Siewert ist vor allem auch stellvertretende Vorsitzende im Deutschen Altphilologenverband, Abteilung Saar, mit deren rund 140 Mitgliedern. Von daher hat sie einen guten Einblick in die hiesige Wertschätzung der Sprache von Julius Caesar.
Völlig konträr zum Bundestrend, wo mehr und mehr Interesse in den Gymnasien festzustellen sei, so die Pädagogin, entwickle sich im Saarland die Bedeutung des Lateinischen. Nämlich rückwärts. Über die Gründe könne man nur spekulieren. Gleichwohl sei sie selbst sehr interessiert daran, ihren Schützlingen die vermeintlich „tote Sprache“ mit viel lebendigem Eifer nahezubringen. Man muss halt nur Ideen haben.

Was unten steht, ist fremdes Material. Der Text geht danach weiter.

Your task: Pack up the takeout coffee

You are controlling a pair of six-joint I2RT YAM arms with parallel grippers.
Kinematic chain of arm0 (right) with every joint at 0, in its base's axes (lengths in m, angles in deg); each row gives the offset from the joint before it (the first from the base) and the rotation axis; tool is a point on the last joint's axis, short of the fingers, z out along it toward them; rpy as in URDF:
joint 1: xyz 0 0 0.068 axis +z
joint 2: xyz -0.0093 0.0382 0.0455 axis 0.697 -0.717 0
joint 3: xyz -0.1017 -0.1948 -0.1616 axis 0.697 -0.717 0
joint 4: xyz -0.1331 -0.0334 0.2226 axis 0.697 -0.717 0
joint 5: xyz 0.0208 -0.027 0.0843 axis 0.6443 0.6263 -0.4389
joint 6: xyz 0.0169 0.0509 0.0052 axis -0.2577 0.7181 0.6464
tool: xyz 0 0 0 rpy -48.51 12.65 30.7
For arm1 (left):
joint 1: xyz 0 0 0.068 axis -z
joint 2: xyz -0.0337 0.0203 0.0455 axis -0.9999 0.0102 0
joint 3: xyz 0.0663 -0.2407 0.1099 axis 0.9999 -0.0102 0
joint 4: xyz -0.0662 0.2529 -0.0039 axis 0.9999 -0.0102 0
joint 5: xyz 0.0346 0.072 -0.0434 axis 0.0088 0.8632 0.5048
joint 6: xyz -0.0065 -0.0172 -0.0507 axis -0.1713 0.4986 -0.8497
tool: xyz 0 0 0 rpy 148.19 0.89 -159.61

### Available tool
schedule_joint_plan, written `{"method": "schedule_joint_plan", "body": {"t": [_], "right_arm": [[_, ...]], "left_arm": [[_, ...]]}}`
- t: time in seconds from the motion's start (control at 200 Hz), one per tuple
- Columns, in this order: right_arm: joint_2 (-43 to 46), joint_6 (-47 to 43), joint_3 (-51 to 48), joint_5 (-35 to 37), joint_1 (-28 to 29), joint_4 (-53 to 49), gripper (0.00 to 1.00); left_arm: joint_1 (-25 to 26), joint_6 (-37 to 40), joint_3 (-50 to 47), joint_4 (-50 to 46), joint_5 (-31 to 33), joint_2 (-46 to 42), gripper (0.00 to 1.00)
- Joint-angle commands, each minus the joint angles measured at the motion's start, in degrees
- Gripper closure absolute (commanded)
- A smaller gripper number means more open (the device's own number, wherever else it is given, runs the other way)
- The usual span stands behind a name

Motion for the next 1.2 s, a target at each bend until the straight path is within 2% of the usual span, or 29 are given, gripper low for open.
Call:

Anstecken kann man die Generation Handy (telephonum mobile), indem man sie in die Zeit des römischen Reiches hineinversetzt. Zum Tag der offenen Tür am THG wurde da schon eine römische Taverne nachgebaut, und es wurde ein Spiel entwickelt, das sich mit den Waren und Handelsströmen von vor 2000 Jahren befasst. Es gibt am THG einen kleinen römischen Garten, unter anderem mit Lilia, Oreganum und Salvium (Salbei) und ganz aktuell ein witziges Video mit dem Titel „Ich bin ein Gott, holt mich hier raus“. Darin spielt der eingangs erwähnte römische Gott Jupiter eine nicht unerhebliche Rolle.

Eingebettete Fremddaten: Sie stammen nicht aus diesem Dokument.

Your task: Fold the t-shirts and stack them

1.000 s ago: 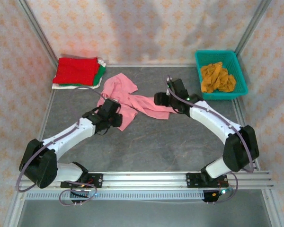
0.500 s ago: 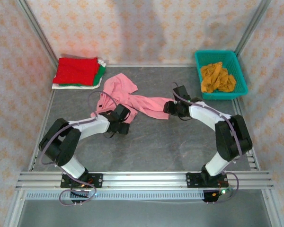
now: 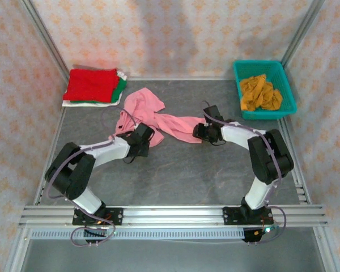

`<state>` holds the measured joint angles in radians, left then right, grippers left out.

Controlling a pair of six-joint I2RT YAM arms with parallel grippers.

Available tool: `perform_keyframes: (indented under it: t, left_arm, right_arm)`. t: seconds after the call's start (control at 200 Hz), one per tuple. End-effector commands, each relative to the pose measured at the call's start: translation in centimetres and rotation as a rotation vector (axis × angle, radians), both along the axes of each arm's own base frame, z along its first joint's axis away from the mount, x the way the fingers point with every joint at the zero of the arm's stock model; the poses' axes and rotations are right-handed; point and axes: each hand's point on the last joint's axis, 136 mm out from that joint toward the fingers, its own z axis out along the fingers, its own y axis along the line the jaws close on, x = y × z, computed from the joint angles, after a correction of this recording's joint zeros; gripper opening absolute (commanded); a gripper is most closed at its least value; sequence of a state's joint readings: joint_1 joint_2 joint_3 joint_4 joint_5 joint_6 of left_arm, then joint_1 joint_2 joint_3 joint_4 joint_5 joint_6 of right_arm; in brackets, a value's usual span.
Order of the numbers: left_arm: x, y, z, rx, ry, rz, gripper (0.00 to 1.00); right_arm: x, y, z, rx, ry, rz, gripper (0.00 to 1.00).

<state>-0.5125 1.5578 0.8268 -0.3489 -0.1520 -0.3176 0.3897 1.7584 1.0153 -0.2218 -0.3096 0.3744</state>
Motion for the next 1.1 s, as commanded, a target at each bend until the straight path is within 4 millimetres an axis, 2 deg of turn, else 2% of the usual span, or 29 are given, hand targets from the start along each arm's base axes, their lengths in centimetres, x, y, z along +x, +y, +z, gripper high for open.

„Vieles von heute kann man im Latein-Unterricht einbringen“, sagt Christiane Siewert, ,,und tiefgehende Gedanken so verpacken, dass es die Schüler packt.“ Etwa die ein oder andere Weisheit des berühmten römischen Philosophen und Dramatikers Seneca.
Christiane Siewert ist mitnichten der Meinung, dass Latein eine tote Sprache ist. Viele andere Sprachen, wie etwa Spanisch und Italienisch, lerne man sehr viel leichter, wenn man grundlegende Kenntnisse im Lateinischen habe.

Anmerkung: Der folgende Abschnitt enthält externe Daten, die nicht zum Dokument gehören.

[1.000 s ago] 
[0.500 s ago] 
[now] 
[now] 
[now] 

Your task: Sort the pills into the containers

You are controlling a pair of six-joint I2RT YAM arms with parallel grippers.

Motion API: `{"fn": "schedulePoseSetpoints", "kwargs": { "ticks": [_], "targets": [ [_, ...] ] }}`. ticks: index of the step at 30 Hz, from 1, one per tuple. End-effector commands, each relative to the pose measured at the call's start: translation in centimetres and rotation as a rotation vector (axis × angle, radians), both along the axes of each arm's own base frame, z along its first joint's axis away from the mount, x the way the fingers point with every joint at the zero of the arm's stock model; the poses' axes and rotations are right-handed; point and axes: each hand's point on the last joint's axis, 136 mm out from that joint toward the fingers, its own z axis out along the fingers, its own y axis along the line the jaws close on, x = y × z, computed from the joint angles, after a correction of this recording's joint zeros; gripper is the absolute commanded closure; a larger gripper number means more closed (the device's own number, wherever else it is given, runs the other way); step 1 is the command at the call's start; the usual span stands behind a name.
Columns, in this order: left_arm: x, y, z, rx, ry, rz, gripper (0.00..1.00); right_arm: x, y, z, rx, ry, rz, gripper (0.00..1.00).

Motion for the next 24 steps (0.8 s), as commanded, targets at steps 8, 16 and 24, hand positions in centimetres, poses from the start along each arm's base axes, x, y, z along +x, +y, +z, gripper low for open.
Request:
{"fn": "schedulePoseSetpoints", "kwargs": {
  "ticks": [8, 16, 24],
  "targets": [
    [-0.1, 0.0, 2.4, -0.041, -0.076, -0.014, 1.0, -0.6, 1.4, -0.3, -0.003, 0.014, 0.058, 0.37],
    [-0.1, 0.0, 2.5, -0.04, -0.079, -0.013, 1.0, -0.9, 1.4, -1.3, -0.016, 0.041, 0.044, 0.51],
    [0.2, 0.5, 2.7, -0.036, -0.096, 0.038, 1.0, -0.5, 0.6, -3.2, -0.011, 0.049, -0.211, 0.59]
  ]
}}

Im Übrigen basierten rund 50 Prozent der Vokabeln in Englisch auf der vermeintlich mausetoten Sprache. Nachgewiesen sei, dass Englisch gestärkt werde, wenn Latein gestärkt werde (Fachblatt „Deutsche Sprachenwelt“). Deshalb sei es sinnvoll, Englisch erst als zweite Fremdsprache zu erlernen und Latein den Vorzug zu geben. In vielen Metiers seien Lateinkenntnisse „wegen der Fachterminologie eine große Hilfe“. Etwa in der Medizin und in der Jurisprudenz. Und gelegentlich auch bei „Wer wird Millionär?“ mit Günther Jauch.
Christiane Siewerts Schüler der jetzigen Klasse 8a sind und waren übrigens so gut, dass sie im vergangenen Jahr am Bundessprachenfest in Magdeburg teilnehmen durften und sich dort sehr achtbar schlugen. Von 1000 Gruppen bundesweit, die sich hierfür bewarben, schafften es am Ende nur 40.
Abschließend noch eine kleine Unterrichtsstunde: lectores carissime, legere docet.
Das ist – man ahnt es schon – Latein und heißt: Liebe Leser, Lesen bildet.